Supplied information

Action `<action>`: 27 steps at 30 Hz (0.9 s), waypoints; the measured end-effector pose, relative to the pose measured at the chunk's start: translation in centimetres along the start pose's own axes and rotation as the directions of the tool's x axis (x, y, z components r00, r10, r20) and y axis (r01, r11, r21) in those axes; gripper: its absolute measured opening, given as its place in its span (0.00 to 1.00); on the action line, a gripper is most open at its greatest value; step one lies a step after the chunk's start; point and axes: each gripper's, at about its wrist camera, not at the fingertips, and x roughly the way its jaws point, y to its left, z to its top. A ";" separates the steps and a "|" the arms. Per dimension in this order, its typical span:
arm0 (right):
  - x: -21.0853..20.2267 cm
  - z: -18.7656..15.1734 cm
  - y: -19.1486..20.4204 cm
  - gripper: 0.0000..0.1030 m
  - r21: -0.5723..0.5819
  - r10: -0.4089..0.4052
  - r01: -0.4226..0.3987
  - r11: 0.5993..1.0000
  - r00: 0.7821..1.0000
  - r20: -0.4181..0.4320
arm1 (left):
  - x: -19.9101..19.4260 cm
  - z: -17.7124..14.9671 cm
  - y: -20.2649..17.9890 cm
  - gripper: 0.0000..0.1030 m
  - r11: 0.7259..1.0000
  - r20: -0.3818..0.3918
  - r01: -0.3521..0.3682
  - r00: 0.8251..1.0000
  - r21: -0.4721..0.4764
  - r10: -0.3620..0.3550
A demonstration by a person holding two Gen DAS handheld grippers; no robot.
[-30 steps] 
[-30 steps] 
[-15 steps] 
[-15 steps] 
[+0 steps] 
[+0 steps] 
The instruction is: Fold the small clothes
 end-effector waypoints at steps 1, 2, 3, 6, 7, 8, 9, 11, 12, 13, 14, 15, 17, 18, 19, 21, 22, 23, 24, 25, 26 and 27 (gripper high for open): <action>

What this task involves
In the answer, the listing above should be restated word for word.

Task result
Action `<action>`: 27 steps at 30 Hz (0.9 s), waypoints; the measured end-effector pose, relative to the pose measured at the chunk's start: translation in centimetres along the start pose's own axes and rotation as the directions of the tool's x axis (x, y, z components r00, r10, r20) and y axis (r01, r11, r21) in those axes; gripper: its absolute measured opening, given as its place in its span (0.00 to 1.00); on the action line, a gripper is most open at its greatest value; step one lies a step after the chunk's start; point and axes: each gripper's, at about its wrist camera, not at the fingertips, and x roughly the way its jaws point, y to its left, z to its top. A ";" separates the steps and a "|" the arms. Per dimension in this order, its typical span:
arm0 (right):
  - x: -21.0853..20.2267 cm
  - z: -18.7656..15.1734 cm
  - y: -19.1486..20.4204 cm
  - gripper: 0.0000..0.1030 m
  - r21: -0.5723..0.5819
  - r10: -0.4089..0.4052
  - r01: -0.4226..0.3987
  - r11: 0.5993..1.0000
  - r00: 0.7821..1.0000
  - r20: -0.4181..0.4320
arm1 (left):
  - x: -19.9101..19.4260 cm
  - z: -17.7124..14.9671 cm
  - y: -20.2649..17.9890 cm
  - gripper: 0.0000..0.1030 m
  - r11: 0.7259..1.0000
  - r20: -0.3818..0.3918
  - r01: -0.3521..0.3682
  - r00: 0.8251..1.0000
  - r21: -0.4721..0.4764
  - r10: -0.3620..0.3550
A demonstration by a person holding two Gen DAS handheld grippers; no robot.
[-30 steps] 
[-30 steps] 
[-15 steps] 
[-15 steps] 
[+0 steps] 
[+0 steps] 
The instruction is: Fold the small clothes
 end-effector waypoints at steps 1, 2, 3, 6, 7, 8, 9, 11, 12, 13, 14, 15, 17, 18, 19, 21, 22, 23, 24, 25, 26 and 27 (gripper high for open): <action>

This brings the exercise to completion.